Whiskers is as exasperated and unsubtle as ever. Perhaps more so. Making a distinctly uncatlike roar as he plants his face into the ground and takes a good, long moment to calm down.
"FINE! I'll come with you, but keep in mind that I am on a time-sensitive mission," says he, walking in past the mayor, who closes the door. His hall looks very nicely furnished, the woodwork being surprisingly elaborate and well-done, depicting various scenes of dwarven life. Passing through it, the cat wanders after the mayor into a well-furnished dining room, where a table seemingly made of an old oaken shield propped up on three equally sturdy-looking wooden legs awaits them. The walls here are covered in paintings, and a lantern hung up over the table sheds a pleasantly minimal amount of light on everything around them, keeping the paintings nearly shrouded in shadow, with slight details of dwarves and mountains becoming possible to make out as his eyes adapt.

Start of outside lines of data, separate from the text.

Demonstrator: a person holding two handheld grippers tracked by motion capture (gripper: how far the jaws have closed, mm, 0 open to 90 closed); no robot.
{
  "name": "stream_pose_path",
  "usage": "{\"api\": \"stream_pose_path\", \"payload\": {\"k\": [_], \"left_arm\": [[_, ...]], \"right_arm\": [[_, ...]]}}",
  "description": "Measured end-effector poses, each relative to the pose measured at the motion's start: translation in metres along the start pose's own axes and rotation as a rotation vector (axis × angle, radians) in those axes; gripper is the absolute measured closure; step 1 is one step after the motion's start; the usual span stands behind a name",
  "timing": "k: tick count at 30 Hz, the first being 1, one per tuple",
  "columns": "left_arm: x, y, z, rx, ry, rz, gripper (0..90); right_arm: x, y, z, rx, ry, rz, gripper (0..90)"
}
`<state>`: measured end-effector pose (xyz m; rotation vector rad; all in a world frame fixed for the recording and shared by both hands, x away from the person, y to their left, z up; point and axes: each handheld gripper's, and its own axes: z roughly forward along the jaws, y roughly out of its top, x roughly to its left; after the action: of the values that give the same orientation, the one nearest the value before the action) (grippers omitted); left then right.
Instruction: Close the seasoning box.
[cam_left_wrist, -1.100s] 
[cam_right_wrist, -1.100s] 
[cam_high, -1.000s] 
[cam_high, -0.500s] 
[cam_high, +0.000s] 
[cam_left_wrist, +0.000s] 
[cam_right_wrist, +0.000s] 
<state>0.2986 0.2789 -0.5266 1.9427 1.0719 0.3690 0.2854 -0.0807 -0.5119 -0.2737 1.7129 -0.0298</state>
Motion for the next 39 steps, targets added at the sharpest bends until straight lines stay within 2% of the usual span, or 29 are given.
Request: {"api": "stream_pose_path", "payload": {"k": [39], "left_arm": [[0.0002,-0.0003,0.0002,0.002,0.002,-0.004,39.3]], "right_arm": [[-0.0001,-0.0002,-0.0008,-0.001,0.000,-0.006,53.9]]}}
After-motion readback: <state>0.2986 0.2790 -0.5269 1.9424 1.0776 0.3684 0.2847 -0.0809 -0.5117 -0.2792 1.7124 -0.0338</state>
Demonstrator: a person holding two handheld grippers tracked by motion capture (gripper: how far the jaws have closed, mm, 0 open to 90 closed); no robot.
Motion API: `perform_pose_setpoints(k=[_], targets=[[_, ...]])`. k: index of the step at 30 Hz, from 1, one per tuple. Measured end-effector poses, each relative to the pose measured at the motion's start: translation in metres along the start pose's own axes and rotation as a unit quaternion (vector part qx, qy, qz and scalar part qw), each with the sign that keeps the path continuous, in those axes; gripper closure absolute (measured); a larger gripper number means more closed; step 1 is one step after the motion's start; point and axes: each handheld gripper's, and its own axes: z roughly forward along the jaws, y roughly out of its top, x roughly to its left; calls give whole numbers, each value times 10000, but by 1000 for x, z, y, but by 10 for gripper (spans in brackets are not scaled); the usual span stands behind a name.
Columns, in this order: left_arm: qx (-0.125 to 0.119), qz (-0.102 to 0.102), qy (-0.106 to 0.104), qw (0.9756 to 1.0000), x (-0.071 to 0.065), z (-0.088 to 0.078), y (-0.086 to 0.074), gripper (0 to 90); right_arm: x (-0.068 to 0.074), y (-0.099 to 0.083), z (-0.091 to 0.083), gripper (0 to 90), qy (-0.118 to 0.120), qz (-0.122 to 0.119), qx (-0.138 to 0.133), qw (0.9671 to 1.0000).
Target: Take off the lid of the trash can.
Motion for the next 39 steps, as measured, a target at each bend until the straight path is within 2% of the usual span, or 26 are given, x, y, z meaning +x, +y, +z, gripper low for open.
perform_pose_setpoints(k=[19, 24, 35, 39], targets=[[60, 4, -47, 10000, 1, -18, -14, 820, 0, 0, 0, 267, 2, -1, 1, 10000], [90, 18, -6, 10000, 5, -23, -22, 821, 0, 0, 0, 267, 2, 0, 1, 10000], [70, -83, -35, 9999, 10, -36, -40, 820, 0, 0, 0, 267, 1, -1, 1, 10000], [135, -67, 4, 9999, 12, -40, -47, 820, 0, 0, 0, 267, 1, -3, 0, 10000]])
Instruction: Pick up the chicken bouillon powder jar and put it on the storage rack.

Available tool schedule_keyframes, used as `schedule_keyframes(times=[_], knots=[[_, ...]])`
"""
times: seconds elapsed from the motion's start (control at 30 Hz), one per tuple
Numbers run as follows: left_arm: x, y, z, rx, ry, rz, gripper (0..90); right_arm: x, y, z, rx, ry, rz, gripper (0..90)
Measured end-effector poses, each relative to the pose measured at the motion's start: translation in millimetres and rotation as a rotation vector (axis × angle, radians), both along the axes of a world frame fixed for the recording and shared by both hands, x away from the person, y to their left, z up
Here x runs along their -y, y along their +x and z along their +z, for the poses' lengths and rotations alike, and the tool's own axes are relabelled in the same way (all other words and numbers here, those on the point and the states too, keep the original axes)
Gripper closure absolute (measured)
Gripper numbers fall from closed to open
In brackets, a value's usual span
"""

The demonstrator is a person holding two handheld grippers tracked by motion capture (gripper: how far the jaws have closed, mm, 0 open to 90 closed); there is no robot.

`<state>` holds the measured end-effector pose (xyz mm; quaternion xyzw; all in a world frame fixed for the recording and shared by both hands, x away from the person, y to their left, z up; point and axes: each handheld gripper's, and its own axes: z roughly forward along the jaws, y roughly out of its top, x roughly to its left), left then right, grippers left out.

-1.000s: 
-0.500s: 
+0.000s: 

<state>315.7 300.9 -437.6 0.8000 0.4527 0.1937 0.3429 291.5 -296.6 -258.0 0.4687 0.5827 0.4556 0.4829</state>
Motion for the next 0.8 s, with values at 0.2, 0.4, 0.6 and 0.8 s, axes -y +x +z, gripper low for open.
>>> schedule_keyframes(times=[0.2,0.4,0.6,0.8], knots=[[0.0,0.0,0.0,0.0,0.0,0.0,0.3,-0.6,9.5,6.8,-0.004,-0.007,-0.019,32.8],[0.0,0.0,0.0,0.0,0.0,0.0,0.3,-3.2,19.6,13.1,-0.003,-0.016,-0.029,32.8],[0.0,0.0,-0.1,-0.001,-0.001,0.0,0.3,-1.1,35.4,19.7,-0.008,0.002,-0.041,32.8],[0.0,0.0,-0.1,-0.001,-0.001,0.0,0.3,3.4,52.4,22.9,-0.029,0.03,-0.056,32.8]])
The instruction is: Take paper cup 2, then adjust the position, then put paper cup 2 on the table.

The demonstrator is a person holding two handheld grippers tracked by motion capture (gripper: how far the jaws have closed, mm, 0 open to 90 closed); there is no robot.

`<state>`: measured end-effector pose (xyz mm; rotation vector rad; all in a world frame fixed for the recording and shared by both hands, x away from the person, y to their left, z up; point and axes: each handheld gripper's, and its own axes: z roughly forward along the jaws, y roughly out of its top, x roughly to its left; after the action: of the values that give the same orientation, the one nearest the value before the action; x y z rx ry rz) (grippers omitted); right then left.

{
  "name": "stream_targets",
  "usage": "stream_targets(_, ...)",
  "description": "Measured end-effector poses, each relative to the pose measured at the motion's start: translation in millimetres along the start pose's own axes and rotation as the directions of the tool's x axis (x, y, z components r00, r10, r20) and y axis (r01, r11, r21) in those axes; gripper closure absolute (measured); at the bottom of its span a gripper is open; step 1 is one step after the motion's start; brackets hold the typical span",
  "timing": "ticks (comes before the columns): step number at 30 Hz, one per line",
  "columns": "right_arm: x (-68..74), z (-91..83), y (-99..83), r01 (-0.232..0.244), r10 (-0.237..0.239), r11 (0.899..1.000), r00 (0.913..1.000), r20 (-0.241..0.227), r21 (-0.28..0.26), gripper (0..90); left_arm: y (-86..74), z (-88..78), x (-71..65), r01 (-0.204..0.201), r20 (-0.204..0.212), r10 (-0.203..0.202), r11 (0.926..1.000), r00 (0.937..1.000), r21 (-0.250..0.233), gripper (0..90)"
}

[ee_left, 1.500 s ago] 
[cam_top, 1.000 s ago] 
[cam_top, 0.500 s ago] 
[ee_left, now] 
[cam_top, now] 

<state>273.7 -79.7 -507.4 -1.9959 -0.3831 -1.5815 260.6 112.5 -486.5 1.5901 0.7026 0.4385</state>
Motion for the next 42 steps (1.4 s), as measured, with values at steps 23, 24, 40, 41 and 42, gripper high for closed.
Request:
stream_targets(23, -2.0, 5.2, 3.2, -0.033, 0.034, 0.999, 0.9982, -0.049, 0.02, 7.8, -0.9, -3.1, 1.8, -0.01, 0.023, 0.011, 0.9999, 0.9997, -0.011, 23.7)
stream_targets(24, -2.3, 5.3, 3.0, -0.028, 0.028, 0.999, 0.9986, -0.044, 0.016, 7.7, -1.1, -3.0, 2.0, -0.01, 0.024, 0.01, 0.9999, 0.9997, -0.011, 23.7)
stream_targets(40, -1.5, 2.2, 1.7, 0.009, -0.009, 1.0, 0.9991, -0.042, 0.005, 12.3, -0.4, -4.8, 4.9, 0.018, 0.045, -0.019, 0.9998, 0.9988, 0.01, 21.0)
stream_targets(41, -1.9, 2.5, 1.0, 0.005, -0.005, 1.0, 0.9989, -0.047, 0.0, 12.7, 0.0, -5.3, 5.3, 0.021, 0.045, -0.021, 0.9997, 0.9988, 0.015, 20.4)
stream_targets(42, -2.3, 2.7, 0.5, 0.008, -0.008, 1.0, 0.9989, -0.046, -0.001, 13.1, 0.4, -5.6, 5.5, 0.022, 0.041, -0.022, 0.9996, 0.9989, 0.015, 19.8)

"Hop onto the table, my good cat," he says, inviting Whiskers to jump atop it. "I prefer not to have to crane my neck so much to speak with you." As he does so, the mayor clears his throat. "Right then, where were we? Ah, yes. A talking cat? Surely you can't be serious?" he says, adopting a look of incredulity. As Whiskers seems about to explode in impatience again, the mayor laughs. "Only kidding, of course, we'll get this done as quickly as possible," he says, coughing slightly, then looking serious.
"Right then. You wanted to know something about the sporetime puffball, was it? You really shouldn't worry about that. It's going to explode in a few days, does that every year. It's for the farmers, you see. And if you pop it in advance, it'll be slightly less effective. We're tightening security lately because someone always does it," he says and sighs.
He raises a finger. "Now for that answer I'd like to tell me who you represent. For the sake of posterity if nothing else. Only fair, wouldn't you say?"